▶ **Exercise goal**
Which lines in the data below contain the word "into"? Return each of them.

▶ **Data for this exercise**
-----

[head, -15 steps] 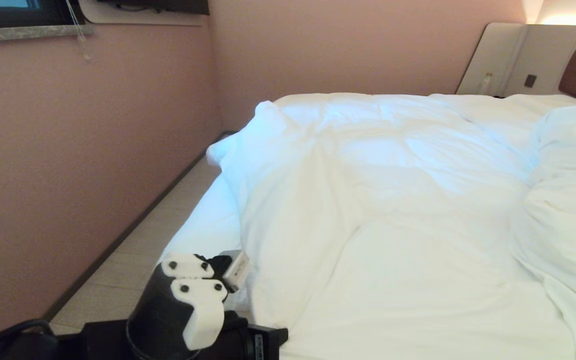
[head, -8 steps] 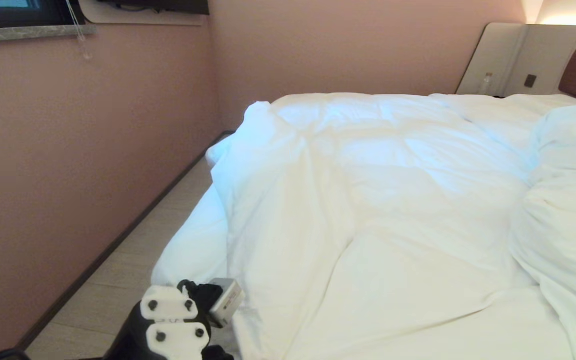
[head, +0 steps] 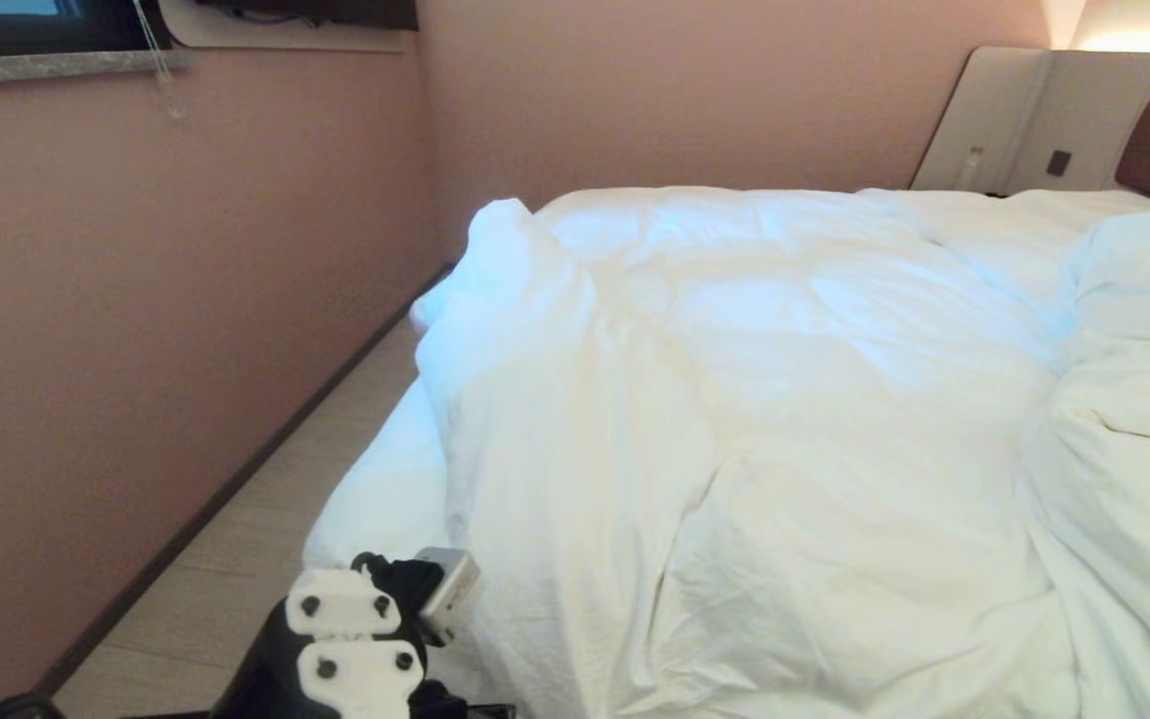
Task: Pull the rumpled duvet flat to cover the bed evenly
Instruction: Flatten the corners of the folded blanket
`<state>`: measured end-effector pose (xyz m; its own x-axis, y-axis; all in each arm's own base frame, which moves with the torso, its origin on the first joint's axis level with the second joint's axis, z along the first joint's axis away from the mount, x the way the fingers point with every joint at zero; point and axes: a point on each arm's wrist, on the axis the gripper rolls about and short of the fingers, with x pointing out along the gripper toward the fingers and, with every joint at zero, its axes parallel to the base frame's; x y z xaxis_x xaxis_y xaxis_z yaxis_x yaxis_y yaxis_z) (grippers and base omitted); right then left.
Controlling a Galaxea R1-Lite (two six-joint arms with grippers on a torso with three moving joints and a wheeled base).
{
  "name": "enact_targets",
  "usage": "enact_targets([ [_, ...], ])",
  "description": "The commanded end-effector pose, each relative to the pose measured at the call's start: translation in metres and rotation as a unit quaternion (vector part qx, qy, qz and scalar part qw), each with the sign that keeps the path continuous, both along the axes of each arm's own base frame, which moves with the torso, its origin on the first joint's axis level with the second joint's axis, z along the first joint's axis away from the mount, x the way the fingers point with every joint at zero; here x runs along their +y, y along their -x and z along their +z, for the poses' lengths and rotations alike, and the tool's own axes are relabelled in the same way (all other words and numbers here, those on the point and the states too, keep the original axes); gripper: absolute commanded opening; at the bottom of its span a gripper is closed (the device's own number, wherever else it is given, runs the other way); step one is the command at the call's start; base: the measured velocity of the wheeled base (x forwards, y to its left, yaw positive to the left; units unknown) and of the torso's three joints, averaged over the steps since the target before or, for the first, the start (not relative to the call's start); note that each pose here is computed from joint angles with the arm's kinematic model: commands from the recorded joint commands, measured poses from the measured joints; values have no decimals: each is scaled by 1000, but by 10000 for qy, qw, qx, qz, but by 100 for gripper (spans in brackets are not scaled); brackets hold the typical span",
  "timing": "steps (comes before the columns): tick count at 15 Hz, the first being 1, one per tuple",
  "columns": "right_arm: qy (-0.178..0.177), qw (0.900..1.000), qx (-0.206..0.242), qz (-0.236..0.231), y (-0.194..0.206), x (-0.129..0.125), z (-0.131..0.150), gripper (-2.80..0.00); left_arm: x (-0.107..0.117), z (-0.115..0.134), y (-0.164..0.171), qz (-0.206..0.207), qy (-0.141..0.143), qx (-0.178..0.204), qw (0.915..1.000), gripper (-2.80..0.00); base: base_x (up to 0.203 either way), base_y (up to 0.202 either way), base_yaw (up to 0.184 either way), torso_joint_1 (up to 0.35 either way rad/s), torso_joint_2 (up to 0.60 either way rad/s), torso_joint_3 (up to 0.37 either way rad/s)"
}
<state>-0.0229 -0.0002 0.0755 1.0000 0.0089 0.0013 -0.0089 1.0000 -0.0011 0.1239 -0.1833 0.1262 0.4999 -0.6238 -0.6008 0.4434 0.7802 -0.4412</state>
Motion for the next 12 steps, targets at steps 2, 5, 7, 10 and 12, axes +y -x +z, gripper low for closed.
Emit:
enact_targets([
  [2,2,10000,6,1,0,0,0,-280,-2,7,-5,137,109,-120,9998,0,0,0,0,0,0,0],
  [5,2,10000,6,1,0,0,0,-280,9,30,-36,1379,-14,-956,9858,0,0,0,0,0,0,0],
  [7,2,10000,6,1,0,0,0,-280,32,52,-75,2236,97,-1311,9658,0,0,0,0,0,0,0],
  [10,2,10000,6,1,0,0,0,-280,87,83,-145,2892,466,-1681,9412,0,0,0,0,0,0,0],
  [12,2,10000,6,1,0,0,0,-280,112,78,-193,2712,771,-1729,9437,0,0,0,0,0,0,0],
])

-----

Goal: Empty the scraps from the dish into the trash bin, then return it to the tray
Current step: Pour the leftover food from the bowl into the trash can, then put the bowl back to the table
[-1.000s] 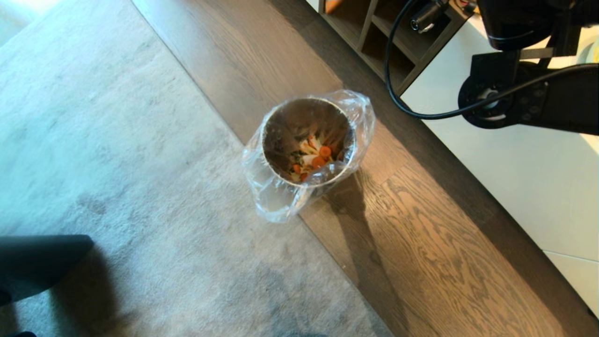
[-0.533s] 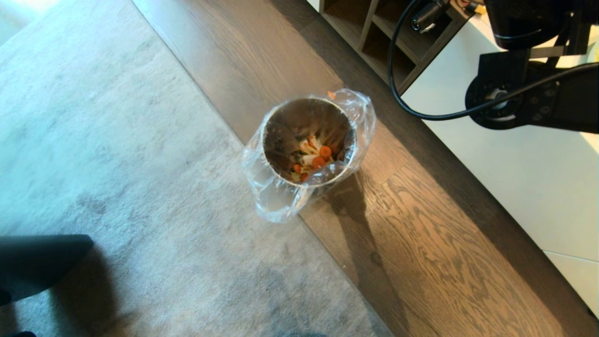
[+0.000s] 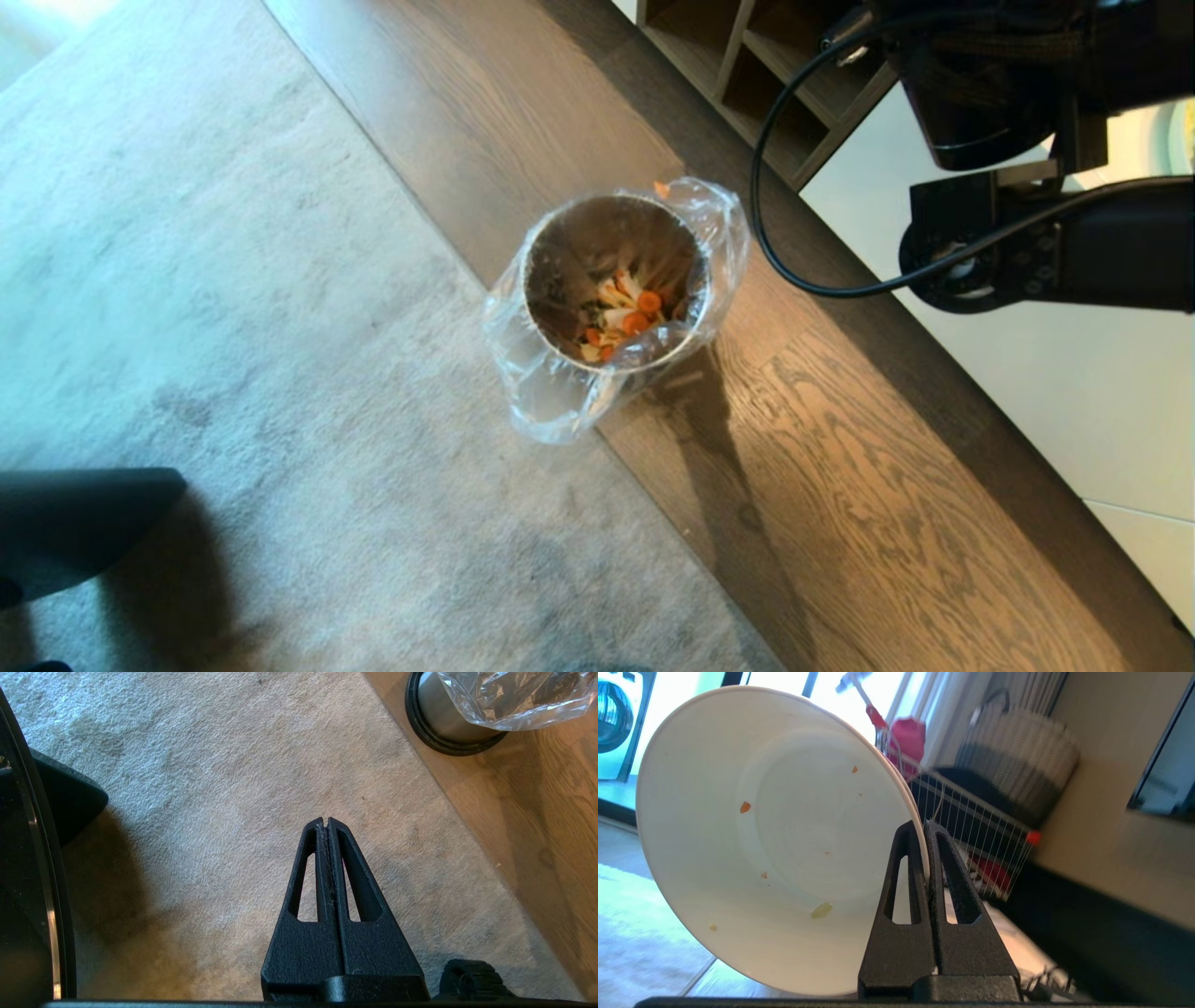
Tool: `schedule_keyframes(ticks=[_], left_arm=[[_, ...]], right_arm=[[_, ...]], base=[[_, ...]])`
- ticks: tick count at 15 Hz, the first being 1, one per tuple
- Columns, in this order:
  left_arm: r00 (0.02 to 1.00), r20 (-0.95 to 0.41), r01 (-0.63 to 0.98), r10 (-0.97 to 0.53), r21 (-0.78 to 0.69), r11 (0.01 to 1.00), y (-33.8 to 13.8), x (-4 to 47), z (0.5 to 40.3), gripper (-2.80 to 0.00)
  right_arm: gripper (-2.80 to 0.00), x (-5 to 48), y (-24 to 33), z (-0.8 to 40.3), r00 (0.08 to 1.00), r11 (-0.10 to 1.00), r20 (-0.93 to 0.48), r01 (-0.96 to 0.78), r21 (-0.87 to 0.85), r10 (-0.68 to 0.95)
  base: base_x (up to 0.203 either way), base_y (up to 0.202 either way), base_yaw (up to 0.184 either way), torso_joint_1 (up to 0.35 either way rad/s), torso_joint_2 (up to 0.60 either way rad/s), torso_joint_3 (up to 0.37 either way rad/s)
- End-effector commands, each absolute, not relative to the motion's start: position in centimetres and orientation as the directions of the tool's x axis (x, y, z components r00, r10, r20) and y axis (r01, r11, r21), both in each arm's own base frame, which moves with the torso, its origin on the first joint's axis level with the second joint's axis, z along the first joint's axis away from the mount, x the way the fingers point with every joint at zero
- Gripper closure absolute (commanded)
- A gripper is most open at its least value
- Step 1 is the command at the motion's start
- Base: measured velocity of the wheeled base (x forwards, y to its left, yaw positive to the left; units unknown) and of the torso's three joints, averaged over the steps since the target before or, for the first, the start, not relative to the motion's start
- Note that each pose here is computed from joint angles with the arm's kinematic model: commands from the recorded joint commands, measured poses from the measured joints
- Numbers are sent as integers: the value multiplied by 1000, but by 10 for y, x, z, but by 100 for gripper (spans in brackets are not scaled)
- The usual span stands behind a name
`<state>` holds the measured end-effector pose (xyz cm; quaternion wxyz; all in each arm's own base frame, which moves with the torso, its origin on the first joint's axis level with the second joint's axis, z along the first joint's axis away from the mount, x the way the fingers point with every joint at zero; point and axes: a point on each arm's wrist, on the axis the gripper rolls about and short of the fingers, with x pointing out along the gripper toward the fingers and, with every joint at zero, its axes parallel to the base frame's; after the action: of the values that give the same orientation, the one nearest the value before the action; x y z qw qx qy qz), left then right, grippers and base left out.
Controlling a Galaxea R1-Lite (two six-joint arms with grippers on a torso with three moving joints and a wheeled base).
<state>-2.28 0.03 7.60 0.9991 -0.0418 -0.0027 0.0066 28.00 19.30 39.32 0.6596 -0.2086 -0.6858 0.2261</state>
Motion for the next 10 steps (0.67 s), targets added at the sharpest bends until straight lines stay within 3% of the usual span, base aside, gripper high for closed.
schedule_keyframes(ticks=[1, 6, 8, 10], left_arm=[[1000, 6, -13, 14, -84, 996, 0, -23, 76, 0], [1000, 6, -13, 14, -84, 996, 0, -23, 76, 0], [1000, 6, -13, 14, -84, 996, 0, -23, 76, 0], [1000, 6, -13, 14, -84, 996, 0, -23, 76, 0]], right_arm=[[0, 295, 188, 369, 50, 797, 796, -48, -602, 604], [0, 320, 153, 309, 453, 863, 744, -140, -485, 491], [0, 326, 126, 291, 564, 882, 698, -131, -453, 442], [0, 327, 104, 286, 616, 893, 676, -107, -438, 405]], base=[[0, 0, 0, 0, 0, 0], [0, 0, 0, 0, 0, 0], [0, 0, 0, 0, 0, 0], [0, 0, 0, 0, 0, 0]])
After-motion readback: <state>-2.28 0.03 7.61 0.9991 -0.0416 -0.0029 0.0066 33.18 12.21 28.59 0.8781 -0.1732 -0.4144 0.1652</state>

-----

▶ **Answer to the exercise**
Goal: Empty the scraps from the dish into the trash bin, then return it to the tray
Current step: Pour the leftover food from the bowl into the trash can, then put the bowl back to the table

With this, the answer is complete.